Figure 2. The boxplot in the distribution of inflammatory indices between two different prognosis outcome groups. NE, neutrophil; LYM, lymphocyte; NLR, neutrophil-to-lymphocyte ratio.
Table 2 displays the results of the multiple logistic regression models for subgroups according to prognosis. Due to the correlation between NE, LYM, and NLR, we divided into two models for analysis. Furthermore, we incorporated potential risk factors of BMI, diabetes mellitus, HDL, SBP, and WBC (p < 0.1). In addition, due to the correlation between WBC NE and LYM, in Model 1, we removed the confounder WBC. After adjustment for all potential confounders, Model 1 showed that age (odds ratio [OR], 1.092; 95% confidence interval [CI] 1.019 ~ 1.171, p = 0.013), NIHSS (OR, 3.123; 95% CI 1.975 ~ 4.938, p < 0.001), NE (OR, 1.889; 95% CI 1.200 ~ 2.975, p = 0.006), and LYM (OR, 0.054; 95% CI 0.011 ~ 0.257, p < 0.001) were identified as independent factors for unfavorable prognosis for patients with PAD, while Model 2 also showed that age (OR, 1.076; 95% CI 1.012 ~ 1.144, p = 0.019), NIHSS (OR, 2.930; 95% CI 1.905 ~ 4.508, p < 0.001), and NLR (OR, 3.028; 95% CI 1.6154 ~ 5.675, p = 0.001) were identified as independent factors for unfavorable prognosis for patients with PAD.

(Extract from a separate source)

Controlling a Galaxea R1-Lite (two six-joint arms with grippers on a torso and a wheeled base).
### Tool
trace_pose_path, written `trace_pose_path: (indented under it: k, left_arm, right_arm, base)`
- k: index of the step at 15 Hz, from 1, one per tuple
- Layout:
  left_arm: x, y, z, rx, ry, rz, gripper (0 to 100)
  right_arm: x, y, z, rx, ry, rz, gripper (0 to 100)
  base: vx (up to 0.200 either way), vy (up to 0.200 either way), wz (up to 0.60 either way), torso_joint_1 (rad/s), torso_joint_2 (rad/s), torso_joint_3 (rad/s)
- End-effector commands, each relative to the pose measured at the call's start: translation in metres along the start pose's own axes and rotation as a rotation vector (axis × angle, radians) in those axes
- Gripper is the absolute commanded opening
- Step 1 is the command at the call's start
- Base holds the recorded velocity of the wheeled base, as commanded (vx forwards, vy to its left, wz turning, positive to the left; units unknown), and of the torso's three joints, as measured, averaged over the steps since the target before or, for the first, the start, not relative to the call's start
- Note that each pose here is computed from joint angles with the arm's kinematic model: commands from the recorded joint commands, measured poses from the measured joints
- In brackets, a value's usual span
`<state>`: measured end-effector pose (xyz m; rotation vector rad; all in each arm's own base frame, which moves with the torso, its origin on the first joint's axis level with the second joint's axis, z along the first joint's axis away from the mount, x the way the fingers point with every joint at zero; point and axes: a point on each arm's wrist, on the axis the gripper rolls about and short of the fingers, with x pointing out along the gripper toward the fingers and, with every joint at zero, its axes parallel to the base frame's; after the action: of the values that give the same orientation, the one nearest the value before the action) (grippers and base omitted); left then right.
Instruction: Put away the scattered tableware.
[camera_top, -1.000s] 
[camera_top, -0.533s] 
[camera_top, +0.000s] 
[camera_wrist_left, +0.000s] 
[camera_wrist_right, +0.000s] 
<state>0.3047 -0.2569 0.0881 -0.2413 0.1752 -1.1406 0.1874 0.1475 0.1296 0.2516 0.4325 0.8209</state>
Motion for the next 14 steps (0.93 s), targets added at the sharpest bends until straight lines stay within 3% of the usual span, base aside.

The ROC curves, which were depicted in Figure 3, were used to test the overall discriminative ability of risk factors for unfavorable prognosis for patients with PAD. We observed in Model 1 that the areas under the curve (AUC) of NE and LYM were 0.636 (95% CI, 0.538–0.734) and 0.768 (95% CI, 0.693–0.843) and the composite diagnostic model was 0.960 (95% CI, 0.935–0.984), and in Model 2, the area under the curve (AUC) of NLR was 0.798 (95% CI, 0.727–0.869) and the composite diagnostic model was 0.956 (95% CI, 0.930–0.982). In the performance of predicting prognosis of PAD, the AUC of NLR was superior to NE (0.798 versus 0.636, p < 0.001) and LYM (0.798 versus 0.768, p < 0.001), which means that NLR may be a better biological indicator to predict the prognosis of stroke with PAD. We also established optimal cutoff values at which the Youden Index was highest. The details are described in Supplementary Table S1.
Figure 3. ROC curves for age, NIHSS on admission, NE, LYM, NLR, Model 1 (age, NIHSS, NE, and LYM), and Model 2 (age, NIHSS, and NLR). NIHSS, National Institute of Health Stroke Scale; NE, neutrophil; LYM, lymphocyte; NLR, neutrophil-to-lymphocyte ratio.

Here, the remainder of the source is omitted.